Here is a block of entries. Write out its lines exactly, from the first through the one containing "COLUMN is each".

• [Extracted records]
════════

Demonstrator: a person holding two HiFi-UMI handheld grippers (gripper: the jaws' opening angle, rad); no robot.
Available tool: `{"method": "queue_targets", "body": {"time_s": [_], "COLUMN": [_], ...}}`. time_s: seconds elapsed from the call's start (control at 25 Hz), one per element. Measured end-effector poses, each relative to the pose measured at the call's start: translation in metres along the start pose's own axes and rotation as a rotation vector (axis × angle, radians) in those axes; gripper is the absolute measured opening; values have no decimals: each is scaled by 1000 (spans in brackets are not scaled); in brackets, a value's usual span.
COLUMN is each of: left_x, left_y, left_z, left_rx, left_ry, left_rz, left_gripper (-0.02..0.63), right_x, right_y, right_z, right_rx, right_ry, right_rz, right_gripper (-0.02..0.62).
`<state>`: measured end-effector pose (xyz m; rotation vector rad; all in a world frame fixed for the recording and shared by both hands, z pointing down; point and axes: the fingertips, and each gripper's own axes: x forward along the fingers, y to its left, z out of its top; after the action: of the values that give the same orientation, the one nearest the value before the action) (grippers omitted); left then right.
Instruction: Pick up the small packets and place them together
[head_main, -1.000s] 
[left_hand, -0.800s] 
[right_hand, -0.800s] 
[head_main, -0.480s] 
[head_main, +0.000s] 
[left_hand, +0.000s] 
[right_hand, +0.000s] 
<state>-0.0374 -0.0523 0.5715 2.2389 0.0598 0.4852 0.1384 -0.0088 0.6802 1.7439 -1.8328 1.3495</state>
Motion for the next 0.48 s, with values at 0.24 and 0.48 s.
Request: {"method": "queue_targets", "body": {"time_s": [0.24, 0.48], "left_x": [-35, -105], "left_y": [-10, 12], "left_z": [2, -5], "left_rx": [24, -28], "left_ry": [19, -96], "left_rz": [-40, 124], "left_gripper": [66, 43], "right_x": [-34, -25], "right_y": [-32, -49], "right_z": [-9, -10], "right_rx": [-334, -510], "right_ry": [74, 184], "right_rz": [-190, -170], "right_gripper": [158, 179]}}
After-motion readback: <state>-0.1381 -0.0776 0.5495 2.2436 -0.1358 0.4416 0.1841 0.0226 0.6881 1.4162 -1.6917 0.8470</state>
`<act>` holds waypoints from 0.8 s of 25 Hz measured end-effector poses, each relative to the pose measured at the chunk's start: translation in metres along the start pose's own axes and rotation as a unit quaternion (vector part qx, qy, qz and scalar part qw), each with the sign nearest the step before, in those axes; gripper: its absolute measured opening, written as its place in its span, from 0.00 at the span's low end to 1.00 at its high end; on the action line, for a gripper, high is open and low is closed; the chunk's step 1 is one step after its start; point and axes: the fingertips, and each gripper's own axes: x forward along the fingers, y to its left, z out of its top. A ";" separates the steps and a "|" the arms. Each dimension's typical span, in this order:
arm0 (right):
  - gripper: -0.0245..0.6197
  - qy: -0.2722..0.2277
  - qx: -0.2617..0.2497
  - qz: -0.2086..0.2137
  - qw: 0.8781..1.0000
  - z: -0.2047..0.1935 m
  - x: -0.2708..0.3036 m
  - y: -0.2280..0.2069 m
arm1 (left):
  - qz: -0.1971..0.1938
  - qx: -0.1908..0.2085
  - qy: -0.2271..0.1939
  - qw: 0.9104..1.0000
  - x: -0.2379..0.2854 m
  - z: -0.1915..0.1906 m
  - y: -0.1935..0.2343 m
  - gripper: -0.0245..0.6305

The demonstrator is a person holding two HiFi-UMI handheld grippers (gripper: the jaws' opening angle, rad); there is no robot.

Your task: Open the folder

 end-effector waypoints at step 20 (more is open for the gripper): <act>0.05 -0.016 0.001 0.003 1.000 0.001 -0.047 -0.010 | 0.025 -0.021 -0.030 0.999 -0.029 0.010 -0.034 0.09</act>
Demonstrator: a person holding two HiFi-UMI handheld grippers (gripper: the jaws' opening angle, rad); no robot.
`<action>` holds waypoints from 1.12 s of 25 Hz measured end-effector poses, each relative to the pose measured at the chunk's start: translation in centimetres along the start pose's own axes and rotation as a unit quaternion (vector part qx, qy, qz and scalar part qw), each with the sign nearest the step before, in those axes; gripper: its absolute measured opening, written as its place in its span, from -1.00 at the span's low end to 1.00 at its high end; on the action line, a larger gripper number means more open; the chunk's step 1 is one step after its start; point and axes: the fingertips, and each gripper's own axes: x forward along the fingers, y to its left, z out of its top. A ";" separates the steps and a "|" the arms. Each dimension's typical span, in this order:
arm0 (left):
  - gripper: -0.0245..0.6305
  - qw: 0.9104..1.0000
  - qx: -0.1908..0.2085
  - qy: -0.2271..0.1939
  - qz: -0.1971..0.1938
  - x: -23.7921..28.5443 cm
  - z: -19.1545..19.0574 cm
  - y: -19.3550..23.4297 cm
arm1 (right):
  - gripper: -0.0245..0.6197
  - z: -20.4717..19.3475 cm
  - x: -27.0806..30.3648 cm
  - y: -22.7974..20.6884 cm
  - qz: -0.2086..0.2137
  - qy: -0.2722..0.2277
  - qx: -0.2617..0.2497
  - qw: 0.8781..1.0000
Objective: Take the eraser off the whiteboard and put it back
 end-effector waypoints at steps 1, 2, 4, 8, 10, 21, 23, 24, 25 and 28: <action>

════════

• [ANSWER FOR THE TASK]
Demonstrator: a person holding two HiFi-UMI handheld grippers (gripper: the jaws' opening angle, rad); no robot.
Available tool: `{"method": "queue_targets", "body": {"time_s": [_], "COLUMN": [_], ...}}`. time_s: seconds elapsed from the call's start (control at 25 Hz), one per element. Measured end-effector poses, each relative to the pose measured at the call's start: translation in metres along the start pose's own axes and rotation as a rotation vector (axis × angle, radians) in those axes; gripper is the absolute measured opening; values have no decimals: each is scaled by 1000 (spans in brackets are not scaled); in brackets, a value's usual span.
COLUMN is each of: left_x, left_y, left_z, left_rx, left_ry, left_rz, left_gripper (-0.02..0.63), right_x, right_y, right_z, right_rx, right_ry, right_rz, right_gripper (-0.02..0.62).

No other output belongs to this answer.